Records from a data source >>
-=-=-
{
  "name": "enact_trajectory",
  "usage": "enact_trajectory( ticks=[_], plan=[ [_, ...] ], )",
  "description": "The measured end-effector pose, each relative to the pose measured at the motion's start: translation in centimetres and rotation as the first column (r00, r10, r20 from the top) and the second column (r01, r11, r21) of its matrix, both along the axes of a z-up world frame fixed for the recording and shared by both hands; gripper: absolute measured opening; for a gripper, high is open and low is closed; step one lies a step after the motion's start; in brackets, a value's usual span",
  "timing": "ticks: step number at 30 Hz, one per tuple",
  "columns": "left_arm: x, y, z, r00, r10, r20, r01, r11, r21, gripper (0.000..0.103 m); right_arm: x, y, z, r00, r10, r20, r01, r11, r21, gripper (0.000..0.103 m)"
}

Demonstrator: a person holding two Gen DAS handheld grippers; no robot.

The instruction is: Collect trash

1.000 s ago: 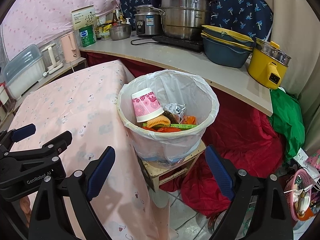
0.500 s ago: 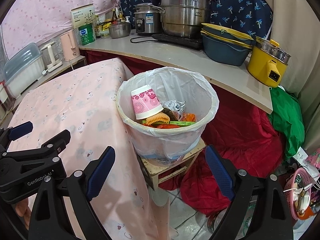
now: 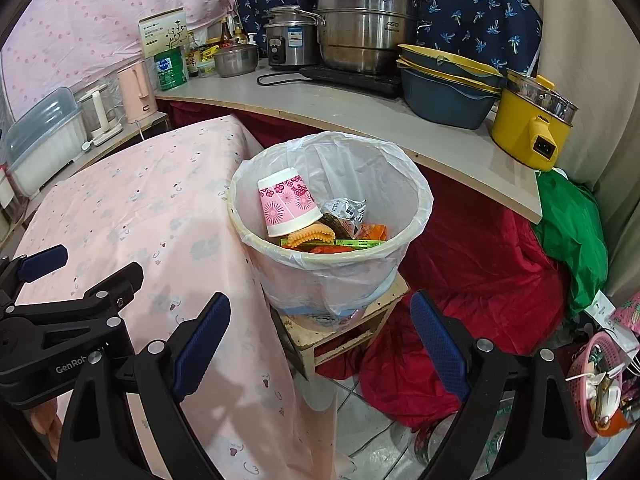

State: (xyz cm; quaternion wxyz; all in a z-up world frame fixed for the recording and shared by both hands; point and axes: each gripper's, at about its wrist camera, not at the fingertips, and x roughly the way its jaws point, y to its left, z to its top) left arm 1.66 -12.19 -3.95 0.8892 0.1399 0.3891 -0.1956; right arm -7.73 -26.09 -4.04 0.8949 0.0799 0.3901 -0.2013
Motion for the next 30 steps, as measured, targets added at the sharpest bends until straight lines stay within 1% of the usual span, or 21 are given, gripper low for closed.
enact_trajectory(
  ticks=[14,23,30],
  plan=[
    [0.23,0.23,-0.23,1.000,0.007,-0.026,-0.007,1.000,-0.012,0.092,-0.13,-0.20,-0.05,1.000,-0.002,-0.001,0.002,1.000,0.001,0.087],
    [0.08,-0.03,-0.19,1.000,0.001,-0.002,-0.001,1.000,0.000,0.092,-0.17,-0.34,-0.09,1.000,-0.005,-0.002,0.005,1.000,0.001,0.087],
    [0.15,-0.37,-0.16,1.000,-0.014,-0.004,0.014,1.000,0.002,0.092,-0.34,-0.51,-0.27,1.000,-0.010,-0.001,0.010,1.000,0.001,0.087]
  ],
)
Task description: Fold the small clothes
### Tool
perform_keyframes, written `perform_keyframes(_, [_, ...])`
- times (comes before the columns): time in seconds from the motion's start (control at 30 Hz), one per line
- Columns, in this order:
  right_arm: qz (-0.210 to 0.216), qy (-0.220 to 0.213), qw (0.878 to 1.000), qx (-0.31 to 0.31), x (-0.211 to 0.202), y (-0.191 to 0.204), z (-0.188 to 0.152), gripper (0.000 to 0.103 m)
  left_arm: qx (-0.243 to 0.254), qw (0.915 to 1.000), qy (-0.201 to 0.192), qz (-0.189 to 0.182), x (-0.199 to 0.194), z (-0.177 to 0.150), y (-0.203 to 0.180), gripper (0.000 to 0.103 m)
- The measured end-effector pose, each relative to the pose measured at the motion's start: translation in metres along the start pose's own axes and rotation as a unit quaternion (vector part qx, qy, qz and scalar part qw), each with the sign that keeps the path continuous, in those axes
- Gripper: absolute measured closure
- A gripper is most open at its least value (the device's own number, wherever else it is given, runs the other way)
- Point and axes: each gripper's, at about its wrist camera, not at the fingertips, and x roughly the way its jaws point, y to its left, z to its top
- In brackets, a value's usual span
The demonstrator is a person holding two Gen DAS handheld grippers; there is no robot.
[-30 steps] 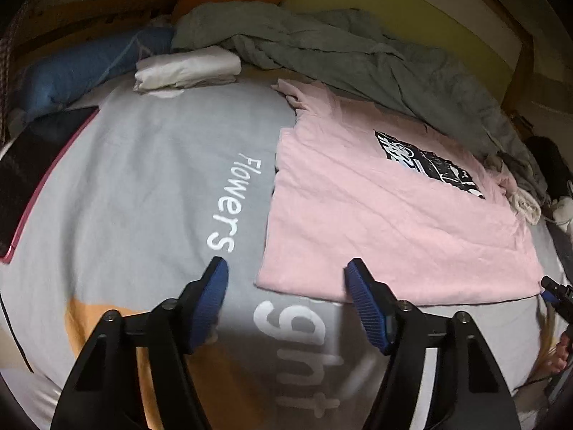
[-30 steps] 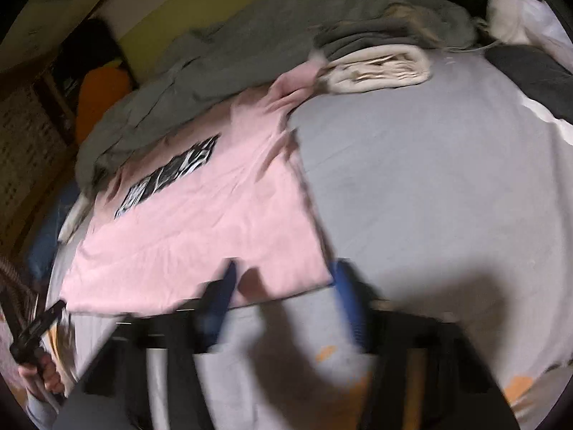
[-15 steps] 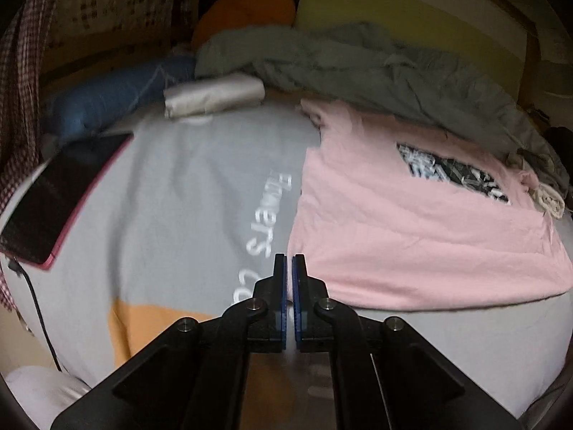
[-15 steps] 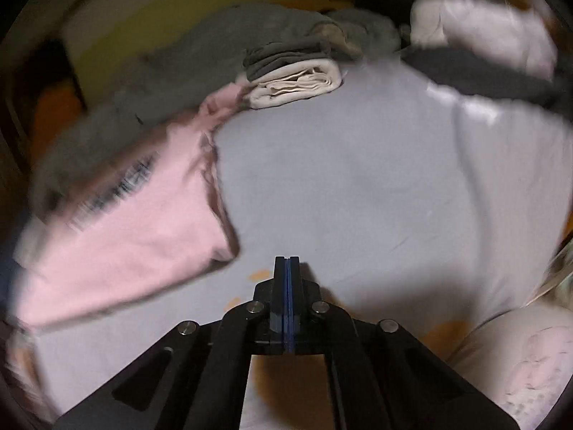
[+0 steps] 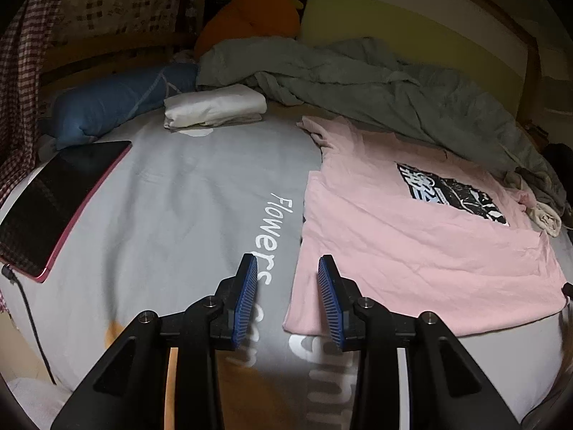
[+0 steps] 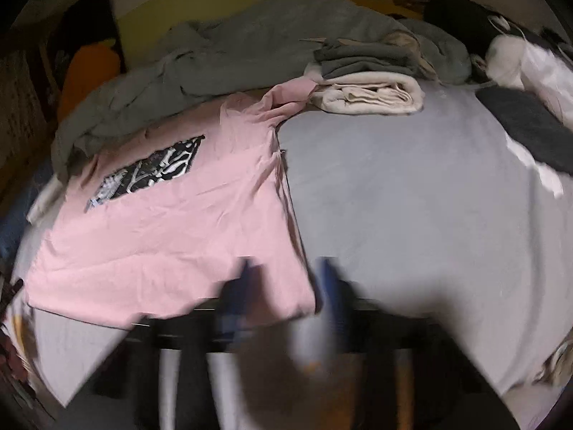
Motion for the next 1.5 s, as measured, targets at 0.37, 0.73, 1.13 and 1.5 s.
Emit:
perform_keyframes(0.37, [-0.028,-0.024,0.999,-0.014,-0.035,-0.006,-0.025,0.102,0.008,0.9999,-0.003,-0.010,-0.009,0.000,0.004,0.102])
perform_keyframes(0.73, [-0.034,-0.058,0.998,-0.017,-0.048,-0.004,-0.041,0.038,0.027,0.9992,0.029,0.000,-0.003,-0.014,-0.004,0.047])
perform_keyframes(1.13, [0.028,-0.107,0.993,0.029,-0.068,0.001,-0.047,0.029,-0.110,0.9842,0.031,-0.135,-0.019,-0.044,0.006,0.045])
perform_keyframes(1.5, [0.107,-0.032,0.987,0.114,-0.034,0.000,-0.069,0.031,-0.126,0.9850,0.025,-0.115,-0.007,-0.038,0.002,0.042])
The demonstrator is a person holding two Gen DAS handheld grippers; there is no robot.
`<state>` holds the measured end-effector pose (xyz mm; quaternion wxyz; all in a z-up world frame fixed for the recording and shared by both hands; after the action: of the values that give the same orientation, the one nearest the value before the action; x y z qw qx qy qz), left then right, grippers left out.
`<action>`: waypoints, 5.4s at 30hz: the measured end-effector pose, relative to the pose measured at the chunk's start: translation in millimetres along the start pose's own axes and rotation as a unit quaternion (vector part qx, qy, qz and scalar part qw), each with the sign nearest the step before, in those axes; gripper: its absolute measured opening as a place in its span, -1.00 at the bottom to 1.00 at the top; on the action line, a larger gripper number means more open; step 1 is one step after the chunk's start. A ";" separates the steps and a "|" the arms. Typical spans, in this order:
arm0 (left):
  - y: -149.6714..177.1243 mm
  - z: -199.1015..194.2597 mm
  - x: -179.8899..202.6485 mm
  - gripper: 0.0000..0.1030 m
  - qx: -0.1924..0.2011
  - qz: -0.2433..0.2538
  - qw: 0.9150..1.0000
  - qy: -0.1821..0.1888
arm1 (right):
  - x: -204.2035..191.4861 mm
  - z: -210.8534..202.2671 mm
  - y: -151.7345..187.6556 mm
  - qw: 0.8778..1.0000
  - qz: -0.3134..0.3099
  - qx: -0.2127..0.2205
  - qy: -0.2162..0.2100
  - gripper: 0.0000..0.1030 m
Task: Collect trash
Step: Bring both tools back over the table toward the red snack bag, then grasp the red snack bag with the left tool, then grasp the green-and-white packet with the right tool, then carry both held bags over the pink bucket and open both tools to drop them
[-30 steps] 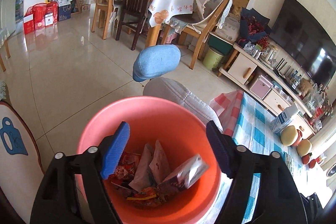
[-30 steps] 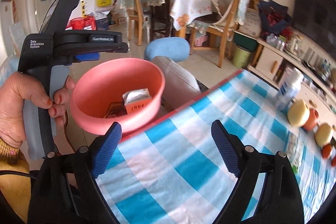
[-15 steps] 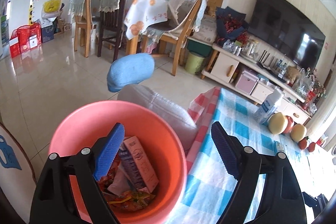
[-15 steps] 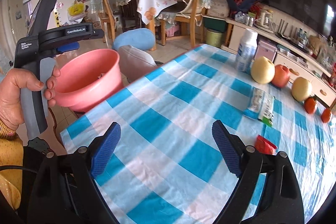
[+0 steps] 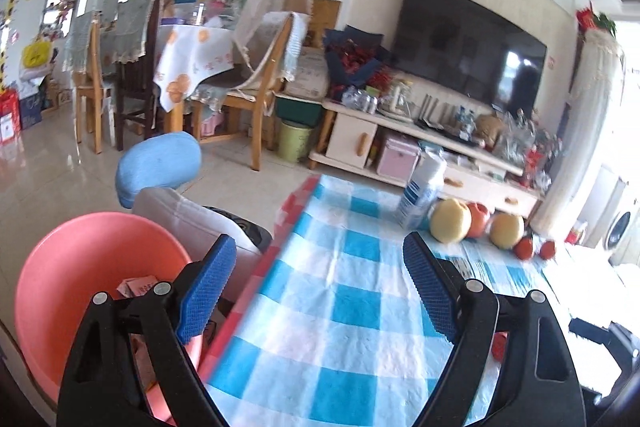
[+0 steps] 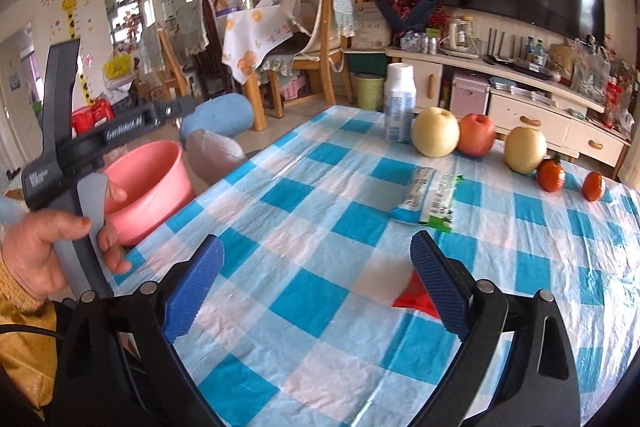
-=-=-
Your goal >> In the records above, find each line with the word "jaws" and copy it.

Exercise answer >>
State: (xyz cm; quaternion wxyz; all in a z-up world frame fixed for the recording and shared by both hands; point and axes: each gripper's, at about its wrist camera, not at the fingertips, and x roughly the way its jaws point, y to its left, z to its top) left arm 1.66 -12.19 -3.95 0.8892 0.1399 0.3891 -0.1956; right arm -7.73 -26.09 -4.04 0.8949 0.0799 0.3901 -0.2013
- Point and axes: each gripper's, at about its wrist camera, not at the fingertips, and x roughly the way its jaws point, y to its left, z to its top

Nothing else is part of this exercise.